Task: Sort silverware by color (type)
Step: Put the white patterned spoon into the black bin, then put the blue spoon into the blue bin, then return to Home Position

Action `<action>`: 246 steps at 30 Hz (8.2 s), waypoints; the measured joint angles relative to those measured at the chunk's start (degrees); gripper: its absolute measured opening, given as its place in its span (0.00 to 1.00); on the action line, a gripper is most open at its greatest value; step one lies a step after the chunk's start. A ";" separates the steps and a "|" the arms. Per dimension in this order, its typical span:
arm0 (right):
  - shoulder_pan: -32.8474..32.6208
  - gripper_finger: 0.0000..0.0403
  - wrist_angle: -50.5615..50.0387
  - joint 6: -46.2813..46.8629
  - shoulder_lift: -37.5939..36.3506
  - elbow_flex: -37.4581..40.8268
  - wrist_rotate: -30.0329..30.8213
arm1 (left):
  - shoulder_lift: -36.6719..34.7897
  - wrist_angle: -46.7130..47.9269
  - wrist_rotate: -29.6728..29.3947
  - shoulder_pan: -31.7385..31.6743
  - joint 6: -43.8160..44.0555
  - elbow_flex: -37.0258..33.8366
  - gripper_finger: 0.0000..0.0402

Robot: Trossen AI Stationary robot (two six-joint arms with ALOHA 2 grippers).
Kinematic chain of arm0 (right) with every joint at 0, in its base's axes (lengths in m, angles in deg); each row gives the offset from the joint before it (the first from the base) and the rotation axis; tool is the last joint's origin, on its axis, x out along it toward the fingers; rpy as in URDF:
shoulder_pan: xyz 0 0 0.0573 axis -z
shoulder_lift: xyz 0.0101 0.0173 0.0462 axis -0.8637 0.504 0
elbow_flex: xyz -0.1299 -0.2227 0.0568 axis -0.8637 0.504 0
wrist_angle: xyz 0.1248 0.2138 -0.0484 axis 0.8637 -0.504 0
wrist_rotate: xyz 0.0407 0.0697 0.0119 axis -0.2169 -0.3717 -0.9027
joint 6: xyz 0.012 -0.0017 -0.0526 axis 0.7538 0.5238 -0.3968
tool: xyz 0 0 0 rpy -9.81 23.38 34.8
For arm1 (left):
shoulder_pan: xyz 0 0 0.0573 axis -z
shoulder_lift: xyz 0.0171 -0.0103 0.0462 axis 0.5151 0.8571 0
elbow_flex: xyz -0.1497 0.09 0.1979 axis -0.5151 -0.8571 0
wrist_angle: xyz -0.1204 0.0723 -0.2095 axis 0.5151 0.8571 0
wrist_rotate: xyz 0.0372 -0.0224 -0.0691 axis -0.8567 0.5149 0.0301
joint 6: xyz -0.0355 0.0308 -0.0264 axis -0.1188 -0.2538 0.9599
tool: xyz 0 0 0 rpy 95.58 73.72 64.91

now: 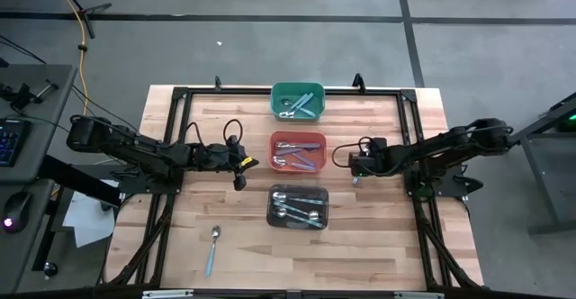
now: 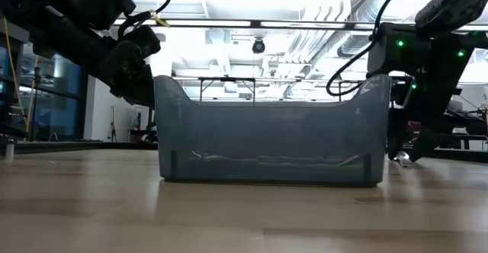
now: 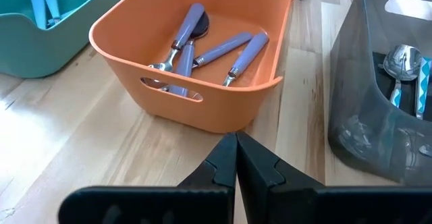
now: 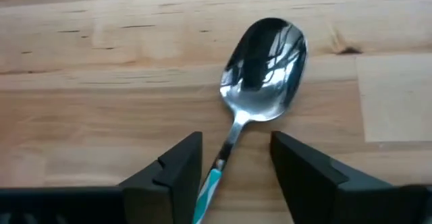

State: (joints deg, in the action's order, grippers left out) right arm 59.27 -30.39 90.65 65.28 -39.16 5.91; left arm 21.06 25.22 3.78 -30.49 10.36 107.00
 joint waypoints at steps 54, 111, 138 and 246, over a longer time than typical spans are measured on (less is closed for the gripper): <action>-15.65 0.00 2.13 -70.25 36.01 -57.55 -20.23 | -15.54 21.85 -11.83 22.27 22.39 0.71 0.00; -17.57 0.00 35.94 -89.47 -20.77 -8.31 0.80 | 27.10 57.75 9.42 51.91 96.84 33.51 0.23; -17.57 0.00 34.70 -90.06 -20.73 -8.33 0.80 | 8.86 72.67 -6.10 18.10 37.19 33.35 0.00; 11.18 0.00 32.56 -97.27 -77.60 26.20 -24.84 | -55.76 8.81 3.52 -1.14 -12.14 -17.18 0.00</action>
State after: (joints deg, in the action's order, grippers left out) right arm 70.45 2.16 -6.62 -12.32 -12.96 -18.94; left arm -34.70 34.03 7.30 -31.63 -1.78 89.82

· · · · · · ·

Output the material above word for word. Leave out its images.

Task: Sort silverware by color (type)
Step: Put the white patterned spoon into the black bin, then put the blue spoon into the blue bin, then return to Home Position

Action `<action>`: 246 steps at 30 Hz (8.2 s), waypoints; the measured joint angles relative to those measured at the chunk's start (degrees); gripper: its absolute measured opening, given as its place in its span (0.00 to 1.00); on the action line, a gripper is most open at its greatest value; step one lies a step after the chunk's start. A ";" separates the steps and a "|" the arms. Per dimension in this order, its typical span:
arm0 (right):
  - shoulder_pan: -32.8474..32.6208
  - gripper_finger: 0.0000..0.0403
  - wrist_angle: -50.5615..50.0387
  - joint 6: -46.2813..46.8629
  - shoulder_lift: -37.5939..36.3506
  - elbow_flex: -37.4581..40.8268
  - wrist_rotate: -30.0329..30.8213
arm1 (left):
  - shoulder_lift: -36.6719..34.7897
  - wrist_angle: -46.7130..47.9269
  - wrist_rotate: -29.6728..29.3947
  - shoulder_pan: -31.7385..31.6743
  - joint 6: -43.8160..44.0555
  - elbow_flex: -37.0258..33.8366
  - gripper_finger: 0.0000..0.0402

Robot: Trossen AI Stationary robot (two six-joint arms with ALOHA 2 grippers).
Kinematic chain of arm0 (right) with every joint at 0, in its base's axes (lengths in m, angles in deg); each row gives the offset from the joint before it (the first from the base) and the rotation axis; tool is the last joint's origin, on its axis, x out along it toward the fingers; rpy as in URDF:
shoulder_pan: xyz 0 0 0.0573 axis -z
shoulder_lift: xyz 0.0101 0.0173 0.0462 axis -0.8637 0.504 0
elbow_flex: xyz -0.1299 -0.2227 0.0568 axis -0.8637 0.504 0
wrist_angle: xyz 0.1248 0.2138 -0.0484 axis 0.8637 -0.504 0
wrist_rotate: xyz 0.0407 0.0697 0.0119 axis -0.2169 -0.3717 -0.9027
joint 6: xyz 0.012 -0.0017 -0.0526 axis 0.7538 0.5238 -0.3968
tool: xyz 0 0 0 rpy -9.81 23.38 34.8
For arm1 (left):
shoulder_pan: xyz 0 0 0.0573 axis -z
shoulder_lift: xyz 0.0171 -0.0103 0.0462 axis 0.5151 0.8571 0
elbow_flex: xyz -0.1497 0.09 0.1979 axis -0.5151 -0.8571 0
wrist_angle: xyz -0.1204 0.0723 -0.2095 axis 0.5151 0.8571 0
wrist_rotate: xyz 0.0372 -0.0224 -0.0691 axis -0.8567 0.5149 0.0301
joint 6: xyz -0.0355 0.0308 -0.0264 axis -0.1188 -0.2538 0.9599
tool: xyz 0 0 0 rpy 95.58 73.72 64.91

now: 
now: 
now: 
now: 

State: (joints deg, in the action's order, grippers left out) right arm 59.27 -30.39 90.65 65.28 -39.16 5.91; left arm 21.06 25.22 3.78 -30.49 10.36 107.00
 joint waypoints at steps 54, 111, 138 and 246, over a longer time than typical spans are measured on (less is closed for the gripper): <action>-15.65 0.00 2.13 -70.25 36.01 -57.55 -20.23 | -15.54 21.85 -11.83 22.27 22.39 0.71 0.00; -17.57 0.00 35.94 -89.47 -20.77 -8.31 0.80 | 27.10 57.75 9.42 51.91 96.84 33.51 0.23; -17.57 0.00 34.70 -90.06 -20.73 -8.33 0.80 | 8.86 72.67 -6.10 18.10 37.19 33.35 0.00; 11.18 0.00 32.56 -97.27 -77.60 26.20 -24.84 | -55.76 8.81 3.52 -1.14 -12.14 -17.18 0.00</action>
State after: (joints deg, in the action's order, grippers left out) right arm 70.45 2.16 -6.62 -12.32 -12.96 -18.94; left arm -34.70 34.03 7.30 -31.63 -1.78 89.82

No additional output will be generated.